Data extract section start

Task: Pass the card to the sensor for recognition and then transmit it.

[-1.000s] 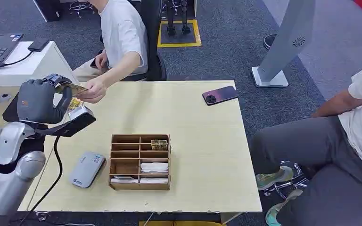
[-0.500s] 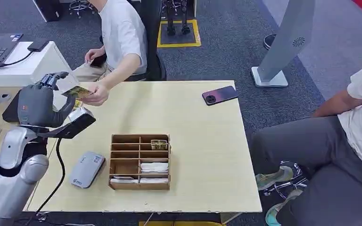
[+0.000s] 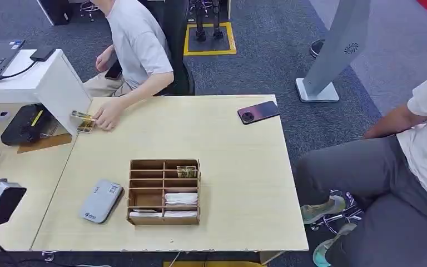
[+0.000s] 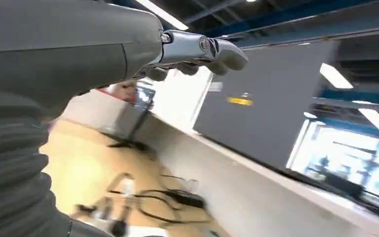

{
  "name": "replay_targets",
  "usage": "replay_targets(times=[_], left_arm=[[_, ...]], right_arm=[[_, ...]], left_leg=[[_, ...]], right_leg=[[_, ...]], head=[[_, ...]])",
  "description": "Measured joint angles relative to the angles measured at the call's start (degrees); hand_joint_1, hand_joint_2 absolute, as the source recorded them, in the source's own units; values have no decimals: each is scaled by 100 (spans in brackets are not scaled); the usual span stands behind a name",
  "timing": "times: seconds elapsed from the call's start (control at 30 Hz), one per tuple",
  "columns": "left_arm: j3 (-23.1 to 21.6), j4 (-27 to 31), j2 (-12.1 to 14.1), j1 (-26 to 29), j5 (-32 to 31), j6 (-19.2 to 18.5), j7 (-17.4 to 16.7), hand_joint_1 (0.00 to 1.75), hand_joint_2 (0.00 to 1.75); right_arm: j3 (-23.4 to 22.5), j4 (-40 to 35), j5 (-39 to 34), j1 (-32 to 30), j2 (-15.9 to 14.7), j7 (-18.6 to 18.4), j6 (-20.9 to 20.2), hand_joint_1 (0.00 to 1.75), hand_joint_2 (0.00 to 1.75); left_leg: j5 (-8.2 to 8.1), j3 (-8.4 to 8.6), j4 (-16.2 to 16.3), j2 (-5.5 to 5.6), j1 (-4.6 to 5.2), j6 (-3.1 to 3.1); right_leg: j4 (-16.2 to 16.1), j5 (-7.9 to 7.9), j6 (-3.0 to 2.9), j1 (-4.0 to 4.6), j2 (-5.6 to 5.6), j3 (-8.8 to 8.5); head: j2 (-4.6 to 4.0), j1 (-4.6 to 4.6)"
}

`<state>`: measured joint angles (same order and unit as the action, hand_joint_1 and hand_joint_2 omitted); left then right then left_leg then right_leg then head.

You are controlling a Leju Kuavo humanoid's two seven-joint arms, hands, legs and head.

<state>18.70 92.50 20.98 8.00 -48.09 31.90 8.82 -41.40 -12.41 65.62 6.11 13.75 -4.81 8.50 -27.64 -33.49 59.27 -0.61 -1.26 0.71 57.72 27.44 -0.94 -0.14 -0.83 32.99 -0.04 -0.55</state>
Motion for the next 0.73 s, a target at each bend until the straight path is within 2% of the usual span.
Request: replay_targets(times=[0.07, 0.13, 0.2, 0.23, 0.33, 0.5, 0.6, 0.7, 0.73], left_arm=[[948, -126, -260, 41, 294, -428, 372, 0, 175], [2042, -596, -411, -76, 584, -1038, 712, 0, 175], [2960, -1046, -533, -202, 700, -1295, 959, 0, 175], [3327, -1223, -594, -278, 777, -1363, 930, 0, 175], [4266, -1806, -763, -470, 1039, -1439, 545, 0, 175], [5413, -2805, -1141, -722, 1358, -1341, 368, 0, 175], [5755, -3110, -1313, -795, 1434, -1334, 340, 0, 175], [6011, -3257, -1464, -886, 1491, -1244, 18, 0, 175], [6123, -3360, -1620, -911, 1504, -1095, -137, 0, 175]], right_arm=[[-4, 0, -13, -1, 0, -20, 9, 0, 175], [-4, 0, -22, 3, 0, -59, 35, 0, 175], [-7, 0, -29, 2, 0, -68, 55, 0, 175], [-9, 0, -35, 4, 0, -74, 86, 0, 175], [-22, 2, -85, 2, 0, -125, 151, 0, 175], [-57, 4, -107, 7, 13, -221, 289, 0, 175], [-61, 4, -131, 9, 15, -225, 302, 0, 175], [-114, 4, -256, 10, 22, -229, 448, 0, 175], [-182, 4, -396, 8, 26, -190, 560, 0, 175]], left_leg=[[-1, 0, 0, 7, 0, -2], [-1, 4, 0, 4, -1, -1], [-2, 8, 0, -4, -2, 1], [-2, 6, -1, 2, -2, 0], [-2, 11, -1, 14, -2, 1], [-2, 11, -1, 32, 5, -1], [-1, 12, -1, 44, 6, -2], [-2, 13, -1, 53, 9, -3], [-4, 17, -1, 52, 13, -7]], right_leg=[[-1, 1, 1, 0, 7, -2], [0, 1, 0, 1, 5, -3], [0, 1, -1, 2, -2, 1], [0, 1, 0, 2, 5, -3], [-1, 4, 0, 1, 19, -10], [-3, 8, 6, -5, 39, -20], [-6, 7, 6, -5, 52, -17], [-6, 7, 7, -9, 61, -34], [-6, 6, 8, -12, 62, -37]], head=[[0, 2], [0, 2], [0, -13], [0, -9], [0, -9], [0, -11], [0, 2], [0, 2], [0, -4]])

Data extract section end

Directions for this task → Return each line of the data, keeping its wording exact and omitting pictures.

Answer box →
Task: Pass the card to the sensor for recognition and then transmit it.

[-1.000s] 
[-0.500s] 
[+0.000s] 
[+0.000s] 

{
  "name": "replay_targets",
  "usage": "replay_targets(times=[_], left_arm=[[_, ...]], right_arm=[[_, ...]], left_leg=[[_, ...]], right_leg=[[_, ...]], head=[[_, ...]])",
  "description": "Measured joint angles relative to the angles measured at the call's start (degrees); hand_joint_1, hand_joint_2 absolute, as the source recorded them, in the source's own units; values have no decimals: each is scaled by 100 (spans in brackets are not scaled); the usual span stands behind a name",
  "timing": "times: seconds elapsed from the call's start (control at 30 Hz), one per tuple",
  "columns": "left_arm: j3 (-23.1 to 21.6), j4 (-27 to 31), j2 (-12.1 to 14.1), j1 (-26 to 29), j5 (-32 to 31), j6 (-19.2 to 18.5), j7 (-17.4 to 16.7), hand_joint_1 (0.00 to 1.75), hand_joint_2 (0.00 to 1.75); right_arm: j3 (-23.4 to 22.5), j4 (-40 to 35), j5 (-39 to 34), j1 (-32 to 30), j2 (-15.9 to 14.7), j7 (-18.6 to 18.4), j6 (-20.9 to 20.2), hand_joint_1 (0.00 to 1.75), hand_joint_2 (0.00 to 1.75); left_leg: j5 (-8.2 to 8.1), j3 (-8.4 to 8.6), j4 (-16.2 to 16.3), j2 (-5.5 to 5.6), j1 (-4.6 to 5.2), j6 (-3.1 to 3.1); right_leg: j4 (-16.2 to 16.1), j5 (-7.9 to 7.9), j6 (-3.0 to 2.9), j1 (-4.0 to 4.6), j2 (-5.6 to 5.6), j3 (-8.8 to 8.5); head: j2 (-4.6 to 4.0), j1 (-4.6 to 4.6)"
}

`<state>`: measured joint angles (same order and unit as the action, hand_joint_1 and hand_joint_2 omitted); left then right then left_leg then right_leg then head.

You are controlling a Leju Kuavo humanoid's two seven-joint arms, hands, legs and head.

<state>18.70 92.50 20.98 8.00 -48.09 31.90 8.82 -41.40 -12.41 65.62 6.11 13.75 -4.81 8.50 -27.64 -33.49 59.27 -0.61 -1.26 0.71 57.72 27.44 -0.94 -0.14 -0.83 32.99 -0.04 -0.55</state>
Motion for the next 0.73 s, a target at each bend until the straight path is within 2% of the usual span.
Request: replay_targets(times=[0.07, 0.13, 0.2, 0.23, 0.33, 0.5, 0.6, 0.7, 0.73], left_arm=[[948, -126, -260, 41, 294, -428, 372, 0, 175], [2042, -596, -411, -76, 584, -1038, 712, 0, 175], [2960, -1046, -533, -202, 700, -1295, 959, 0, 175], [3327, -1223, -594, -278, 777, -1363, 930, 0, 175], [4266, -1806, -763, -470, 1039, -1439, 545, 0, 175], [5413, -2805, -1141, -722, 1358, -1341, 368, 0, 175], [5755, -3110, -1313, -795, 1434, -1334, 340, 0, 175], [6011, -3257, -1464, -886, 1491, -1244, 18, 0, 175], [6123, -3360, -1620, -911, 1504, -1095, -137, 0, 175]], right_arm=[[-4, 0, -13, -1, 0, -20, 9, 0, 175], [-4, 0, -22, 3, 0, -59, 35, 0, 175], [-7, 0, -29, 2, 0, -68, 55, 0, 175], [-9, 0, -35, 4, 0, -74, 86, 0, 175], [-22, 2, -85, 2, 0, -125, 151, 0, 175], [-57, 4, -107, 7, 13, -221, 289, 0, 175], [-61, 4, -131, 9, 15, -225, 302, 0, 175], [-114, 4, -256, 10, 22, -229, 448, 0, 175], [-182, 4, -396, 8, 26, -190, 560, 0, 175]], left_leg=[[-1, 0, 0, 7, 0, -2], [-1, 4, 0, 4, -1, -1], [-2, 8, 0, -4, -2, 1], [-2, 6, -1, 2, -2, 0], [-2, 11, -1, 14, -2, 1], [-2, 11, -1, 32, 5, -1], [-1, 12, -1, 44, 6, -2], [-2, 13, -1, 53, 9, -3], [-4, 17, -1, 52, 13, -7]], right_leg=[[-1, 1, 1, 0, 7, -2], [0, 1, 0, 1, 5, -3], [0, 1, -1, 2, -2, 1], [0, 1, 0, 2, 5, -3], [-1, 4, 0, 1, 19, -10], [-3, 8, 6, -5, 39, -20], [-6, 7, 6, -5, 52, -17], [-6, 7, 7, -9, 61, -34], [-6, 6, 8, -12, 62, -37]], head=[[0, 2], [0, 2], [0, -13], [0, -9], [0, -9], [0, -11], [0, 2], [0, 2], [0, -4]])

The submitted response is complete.